وَمَنْ كَانَ يُؤْمِنُ بِاللَّهِ وَالْيَوْمِ اْلآخِرِ فَليَقُلْ خَيْرًا أَوْ لِيَصْمُتْ
“Barangsiapa yang beriman kepada Allah dan hari akhir maka hendaknya dia berkata yang baik atau diam” (HR. Bukhari).
Imam Nawawi berkomentar tentang hadits ini ketika menjelaskan hadits-hadits Arba’in. Beliau menjelaskan, “Imam Syafi’i menjelaskan bahwa maksud hadits ini adalah apabila seseorang hendak berkata hendaklah ia berpikir terlebih dahulu. Jika diperkirakan perkataannya tidak akan membawa mudharat, maka silahkan dia berbicara. Akan tetapi, jika diperkirakan perkataannya itu akan membawa mudharat atau ragu apakah membawa mudharat atau tidak, maka hendaknya dia tidak usah berbicara”.

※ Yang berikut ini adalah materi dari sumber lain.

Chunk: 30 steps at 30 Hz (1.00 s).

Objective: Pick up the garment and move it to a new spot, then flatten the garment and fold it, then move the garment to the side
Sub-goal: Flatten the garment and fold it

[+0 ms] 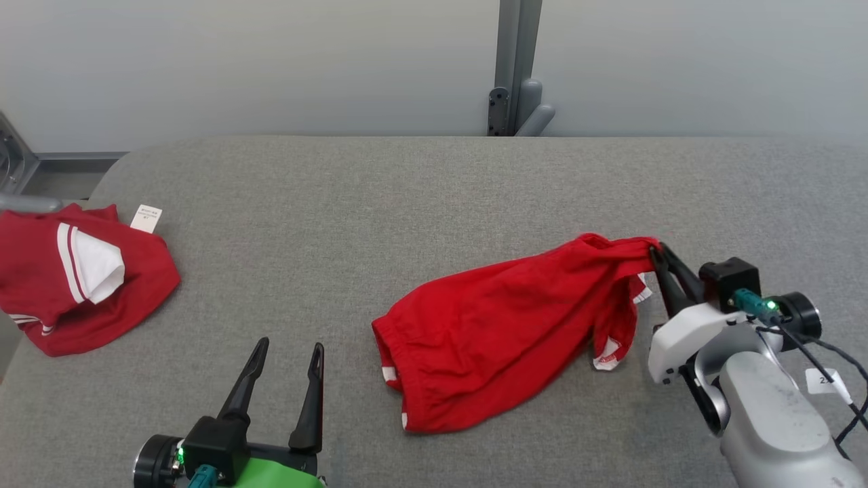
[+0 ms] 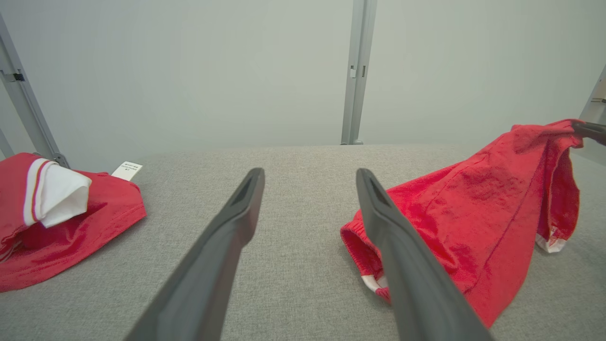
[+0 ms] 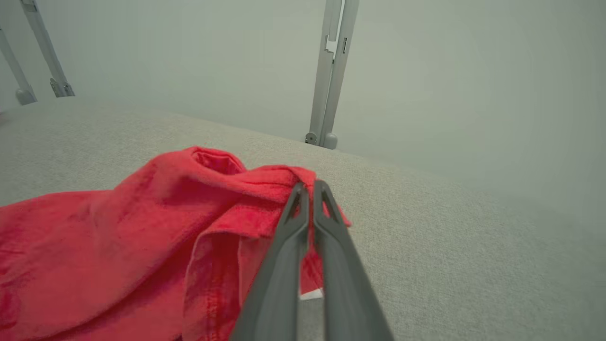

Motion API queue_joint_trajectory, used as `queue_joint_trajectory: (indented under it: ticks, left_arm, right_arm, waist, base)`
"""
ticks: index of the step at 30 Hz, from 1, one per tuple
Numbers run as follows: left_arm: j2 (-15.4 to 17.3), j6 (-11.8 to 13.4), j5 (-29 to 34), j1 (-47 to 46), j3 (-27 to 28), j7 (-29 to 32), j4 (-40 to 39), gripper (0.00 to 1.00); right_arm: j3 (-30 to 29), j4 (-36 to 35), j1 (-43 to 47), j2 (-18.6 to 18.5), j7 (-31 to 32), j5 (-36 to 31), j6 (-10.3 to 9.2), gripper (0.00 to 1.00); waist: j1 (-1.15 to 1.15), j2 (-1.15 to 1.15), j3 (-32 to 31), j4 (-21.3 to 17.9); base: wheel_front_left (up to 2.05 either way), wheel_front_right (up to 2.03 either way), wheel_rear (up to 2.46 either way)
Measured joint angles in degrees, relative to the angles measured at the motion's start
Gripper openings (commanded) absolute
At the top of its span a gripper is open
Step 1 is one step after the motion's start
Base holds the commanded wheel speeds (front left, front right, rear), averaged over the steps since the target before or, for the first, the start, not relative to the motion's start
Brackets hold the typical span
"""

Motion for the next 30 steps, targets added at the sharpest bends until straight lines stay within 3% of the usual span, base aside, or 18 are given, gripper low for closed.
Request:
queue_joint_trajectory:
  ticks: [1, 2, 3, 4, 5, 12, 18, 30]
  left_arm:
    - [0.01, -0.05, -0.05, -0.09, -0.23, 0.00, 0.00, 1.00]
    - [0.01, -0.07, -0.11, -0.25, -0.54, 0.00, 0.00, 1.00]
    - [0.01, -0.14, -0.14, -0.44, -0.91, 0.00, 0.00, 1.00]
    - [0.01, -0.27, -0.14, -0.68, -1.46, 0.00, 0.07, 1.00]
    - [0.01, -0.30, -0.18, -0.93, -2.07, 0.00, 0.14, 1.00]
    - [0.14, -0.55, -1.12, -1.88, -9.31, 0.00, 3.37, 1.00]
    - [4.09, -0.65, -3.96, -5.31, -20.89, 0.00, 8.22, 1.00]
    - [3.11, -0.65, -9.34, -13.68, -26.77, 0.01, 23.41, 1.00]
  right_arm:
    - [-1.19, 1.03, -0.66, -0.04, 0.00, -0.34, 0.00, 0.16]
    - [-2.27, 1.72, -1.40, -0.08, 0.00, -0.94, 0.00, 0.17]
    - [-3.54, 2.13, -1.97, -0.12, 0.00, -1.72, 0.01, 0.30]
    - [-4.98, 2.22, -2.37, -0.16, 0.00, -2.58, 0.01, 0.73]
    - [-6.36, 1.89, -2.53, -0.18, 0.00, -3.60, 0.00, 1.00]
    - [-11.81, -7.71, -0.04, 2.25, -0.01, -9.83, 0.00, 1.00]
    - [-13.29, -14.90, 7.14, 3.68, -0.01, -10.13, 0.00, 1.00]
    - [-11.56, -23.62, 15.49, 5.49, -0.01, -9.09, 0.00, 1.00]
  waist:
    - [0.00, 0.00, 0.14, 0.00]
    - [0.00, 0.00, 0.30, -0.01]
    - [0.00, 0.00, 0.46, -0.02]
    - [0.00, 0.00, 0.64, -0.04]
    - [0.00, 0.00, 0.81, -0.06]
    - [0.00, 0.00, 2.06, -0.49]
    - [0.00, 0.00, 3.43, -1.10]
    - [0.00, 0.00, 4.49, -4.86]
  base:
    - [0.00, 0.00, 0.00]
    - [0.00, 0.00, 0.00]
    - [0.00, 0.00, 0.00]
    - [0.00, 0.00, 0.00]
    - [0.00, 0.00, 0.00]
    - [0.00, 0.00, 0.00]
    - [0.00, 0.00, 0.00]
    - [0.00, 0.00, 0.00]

Sebagian ulama berkata, “Seandainya kalian yang membelikan kertas untuk para malaikat yang mencatat amal kalian, niscaya kalian akan lebih banyak diam daripada berbicara”.

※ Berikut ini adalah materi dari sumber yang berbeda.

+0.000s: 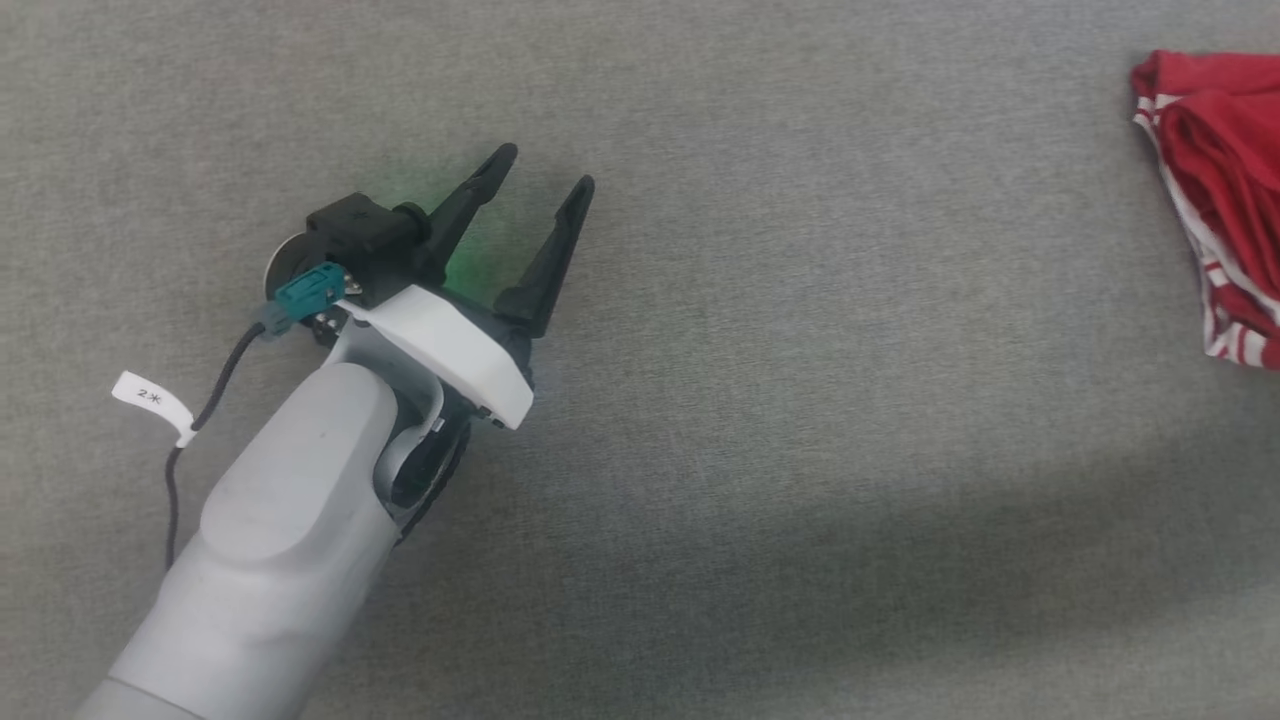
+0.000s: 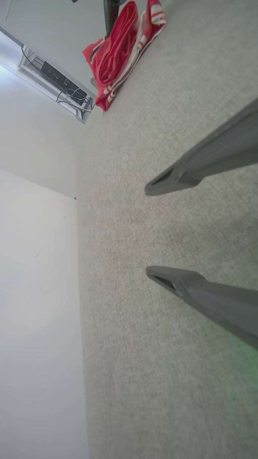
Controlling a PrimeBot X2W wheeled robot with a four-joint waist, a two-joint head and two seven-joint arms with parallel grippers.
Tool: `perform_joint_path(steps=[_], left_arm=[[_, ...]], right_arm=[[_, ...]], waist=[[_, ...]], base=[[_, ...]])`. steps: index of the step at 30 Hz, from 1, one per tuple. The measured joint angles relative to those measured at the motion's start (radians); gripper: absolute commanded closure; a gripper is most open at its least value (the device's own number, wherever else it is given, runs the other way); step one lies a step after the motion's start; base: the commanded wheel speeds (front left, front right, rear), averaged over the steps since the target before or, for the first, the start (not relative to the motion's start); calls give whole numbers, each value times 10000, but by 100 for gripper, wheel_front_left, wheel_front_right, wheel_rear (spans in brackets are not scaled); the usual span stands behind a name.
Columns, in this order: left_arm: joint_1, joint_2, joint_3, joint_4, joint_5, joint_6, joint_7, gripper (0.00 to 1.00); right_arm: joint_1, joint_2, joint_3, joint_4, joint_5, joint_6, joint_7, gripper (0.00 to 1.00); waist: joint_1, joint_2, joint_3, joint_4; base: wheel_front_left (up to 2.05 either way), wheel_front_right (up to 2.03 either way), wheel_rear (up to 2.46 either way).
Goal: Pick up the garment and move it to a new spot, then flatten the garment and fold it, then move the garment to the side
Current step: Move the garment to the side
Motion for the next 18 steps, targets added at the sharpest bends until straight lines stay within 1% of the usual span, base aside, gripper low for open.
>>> perform_joint_path(steps=[3, 4, 5, 6, 7, 8, 14, 18], left_arm=[[-32, -56, 21, 19, -52, -2, 0, 0], [-30, -42, 81, 33, -69, -2, 0, 0], [-26, -36, 142, 29, -86, 0, 0, 0], [7, -23, 207, 27, -144, 0, 0, 0], [64, -2, 276, 31, -167, 0, 0, 0], [135, 29, 349, 29, -182, 0, 2, 0], [752, 163, 823, -84, -255, 0, 2, 0], [1244, 192, 1124, -65, -259, 2, 2, 0]], right_arm=[[-195, 46, 107, 571, -31, -2, -291, 100], [-257, 33, 127, 746, -35, -2, -383, 87], [-315, 12, 188, 888, -56, -2, -428, 63], [-377, 8, 249, 1011, -71, -2, -485, 41], [-447, -8, 293, 1118, -77, -2, -508, 9], [-514, -42, 314, 1241, -75, -2, -533, 0], [-630, -79, 646, 1465, 86, -2, -980, 0], [-546, -79, 911, 1342, 418, -2, -1296, 0]], waist=[[0, 0, 22, 158], [0, 0, 13, 204], [0, 0, -13, 241], [0, 0, -60, 266], [0, 0, -117, 286], [0, 0, -183, 306], [0, 0, -771, 407], [0, 0, -1288, 514]], base=[[0, 0, 0], [0, 0, 0], [0, 0, 0], [0, 0, 0], [0, 0, 0], [0, 0, 0], [0, 0, 0], [0, 0, 0]])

Imam Abu Hatim Ibnu Hibban Al-Busti berkata dalam kitabnya Raudhah Al-‘Uqala wa Nazhah Al-Fudhala hal. 45, “Orang yang berakal selayaknya lebih banyak diam daripada bicara. Hal itu karena betapa banyak orang yang menyesal karena bicara, dan sedikit yang menyesal karena diam. Orang yang paling celaka dan paling besar mendapat bagian musibah adalah orang yang lisannya senantiasa berbicara, sedangkan pikirannya tidak mau jalan”.

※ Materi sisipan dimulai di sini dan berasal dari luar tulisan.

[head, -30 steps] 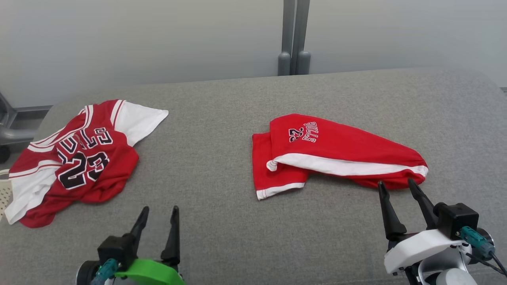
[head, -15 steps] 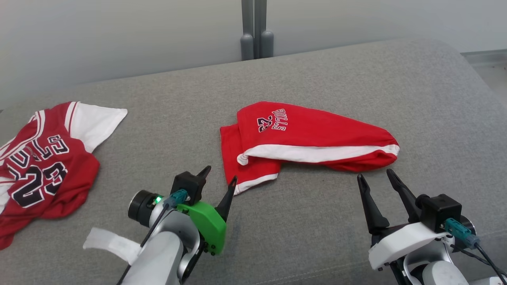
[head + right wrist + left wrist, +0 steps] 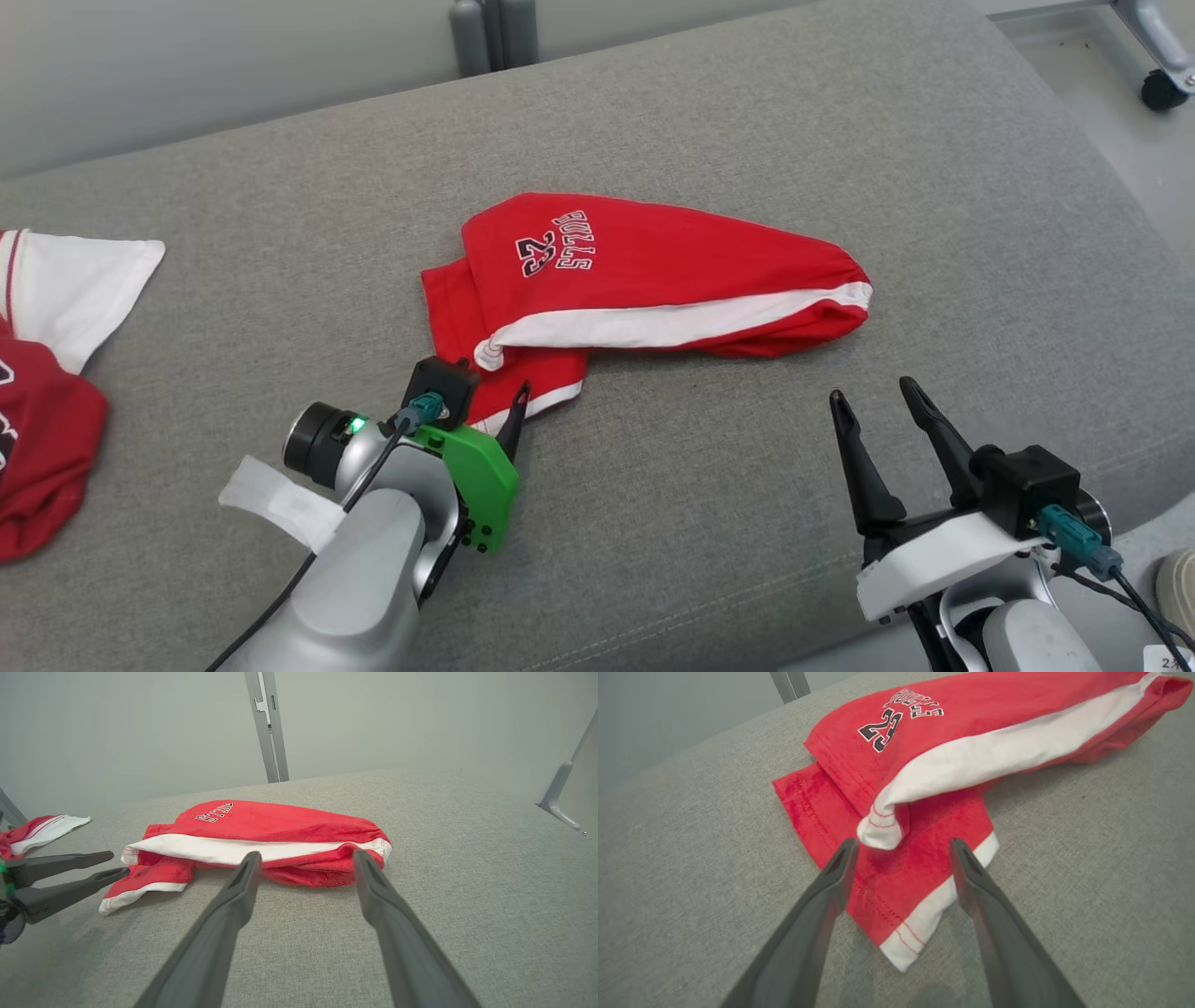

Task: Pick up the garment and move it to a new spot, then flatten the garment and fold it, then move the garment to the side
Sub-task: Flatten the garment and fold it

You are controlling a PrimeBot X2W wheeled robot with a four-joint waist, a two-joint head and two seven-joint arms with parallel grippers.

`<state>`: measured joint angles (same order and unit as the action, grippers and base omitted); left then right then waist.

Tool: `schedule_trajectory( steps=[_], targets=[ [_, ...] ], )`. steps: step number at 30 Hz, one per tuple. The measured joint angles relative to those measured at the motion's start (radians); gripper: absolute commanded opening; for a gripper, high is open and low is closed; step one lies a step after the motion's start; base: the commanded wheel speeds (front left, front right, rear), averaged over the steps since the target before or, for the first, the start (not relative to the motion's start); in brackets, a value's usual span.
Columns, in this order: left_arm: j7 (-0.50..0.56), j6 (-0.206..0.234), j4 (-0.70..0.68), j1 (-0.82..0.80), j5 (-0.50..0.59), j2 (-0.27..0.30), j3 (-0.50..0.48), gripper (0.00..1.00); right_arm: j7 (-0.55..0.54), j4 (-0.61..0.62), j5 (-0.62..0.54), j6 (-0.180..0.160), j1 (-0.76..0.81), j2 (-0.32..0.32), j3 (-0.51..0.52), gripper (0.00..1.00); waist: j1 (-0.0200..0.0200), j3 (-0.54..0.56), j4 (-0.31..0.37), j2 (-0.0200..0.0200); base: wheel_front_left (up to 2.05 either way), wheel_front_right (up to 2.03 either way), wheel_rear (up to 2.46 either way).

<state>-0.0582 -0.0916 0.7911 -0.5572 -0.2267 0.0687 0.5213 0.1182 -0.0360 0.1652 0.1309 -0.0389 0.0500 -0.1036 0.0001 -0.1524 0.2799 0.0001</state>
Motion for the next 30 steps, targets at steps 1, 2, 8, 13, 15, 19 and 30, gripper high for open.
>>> schedule_trajectory(
  steps=[1, 2, 8, 13, 15, 19, 30],
  targets=[
    [-0.006, 0.003, 0.013, -0.006, -0.001, -0.001, -0.001, 1.00, 0.004, -0.003, 0.000, 0.000, -0.002, 0.000, -0.001, 1.00, 0.0000, -0.005, 0.007, 0.0000, 0.00, 0.00, 0.00],
    [-0.006, 0.004, 0.025, -0.011, -0.004, -0.002, -0.001, 1.00, 0.007, -0.004, 0.000, 0.000, -0.004, 0.000, -0.002, 1.00, 0.0000, -0.010, 0.014, 0.0000, 0.00, 0.00, 0.00],
    [-0.037, 0.028, 0.089, -0.045, -0.009, -0.004, -0.006, 1.00, 0.016, -0.015, -0.003, 0.000, -0.008, 0.000, -0.010, 1.00, 0.0000, -0.029, 0.040, 0.0000, 0.00, 0.00, 0.00],
    [-0.060, 0.040, 0.126, -0.068, -0.017, -0.005, -0.012, 0.75, 0.019, -0.020, -0.009, 0.000, -0.009, 0.000, -0.011, 1.00, 0.0000, -0.035, 0.047, 0.0000, 0.00, 0.00, 0.00],
    [-0.068, 0.040, 0.138, -0.074, -0.018, -0.005, -0.007, 0.40, 0.020, -0.023, -0.011, 0.000, -0.009, 0.000, -0.010, 1.00, 0.0000, -0.036, 0.046, 0.0000, 0.00, 0.00, 0.00],
    [-0.083, 0.039, 0.151, -0.083, -0.020, -0.008, 0.001, 0.00, 0.020, -0.026, -0.012, 0.000, -0.009, 0.000, -0.009, 1.00, 0.0000, -0.035, 0.044, 0.0000, 0.00, 0.00, 0.00],
    [-0.181, 0.094, 0.107, -0.122, -0.043, -0.009, -0.023, 0.00, 0.016, -0.033, -0.013, 0.000, -0.009, 0.000, 0.000, 1.00, 0.0000, -0.023, 0.003, 0.0000, 0.00, 0.00, 0.00]
  ],
)
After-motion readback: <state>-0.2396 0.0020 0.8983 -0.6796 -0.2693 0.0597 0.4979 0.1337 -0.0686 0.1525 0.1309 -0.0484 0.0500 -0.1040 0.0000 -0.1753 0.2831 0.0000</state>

Semoga Allah Ta’ala senantiasa membimbing hati, lisan dan tingkah laku kita. Sehingga hati, lisan dan perilaku dalam naungan ridha Allah Ta’ala.
Di era digital ini kita juga dipermudahkan untuk menyampaikan kalimat berupa tulisan maupun video. Sehingga dengan mudah kita menyusun kalimat tersebut dan dengan mudah pula kita menyampaikan. Maka hendaknya kita memaksimalkan kemudahan ini untuk menyebarkan kebaikan, mengajak kebaikan dan mencegah kemungkaran. Sekaligus kita menjaga diri dari perkataan maupun yang tercela maupun yang sia-sia.
Dalah perkara yang sia-sia, maka Rasulullah Shallallahu Allaihi Wasallam menasehati kepada kita semua, bahwa tanda kesempurnaan islam seseorang karena meninggalkan yang sia-sia.
Dari Abu Hurairah radhiyallahu ‘anhu, dari Nabi shallallahu ‘alaihi wa sallam, beliau bersabda,
مِنْ حُسْنِ إِسْلاَمِ الْمَرْءِ تَرْكُهُ مَا لاَ يَعْنِيهِ
“Di antara kebaikan islam seseorang adalah meninggalkan hal yang tidak bermanfaat” (HR. Tirmidzi dan Ibnu Majah)
Kita memohon kepada Allah Ta’ala semoga kita sentiasa diberi kepekaan dalam mendeteksi kebaikan beserta diberi kekuatan untuk mengamalkannya. Dan diberikan kepekaan pula dalam mendeteksi kebatilan atau hal yang sia-sia dan memohon kepada Allah Ta’ala supaya diberi kekuatan untuk menjauhinya. Sebagaimana yang diajarkan Rasulullah Shallallahu Allaihi Wasallam :
،اللَّهُمَّ أَرِنَا الْحَقَّ حَقًّا، وَارْزُقْنَا اتِّبَاعَهُ. ،وَأَرِنَا الْبَاطِلَ بَاطِلاً، وَارْزُقْنَا اجْتِنَابَهُ.
‘’Ya Allah, tampakkanlah kepadaku kebenaran sebagai kebenaran dan kuatkanlah aku untuk mengikutinya serta tampakkanlah kepadaku kesalahan sebagai kesalahan dan kuatkan pula untuk menyingkirkannya.’‘ (HR Imam Ahmad).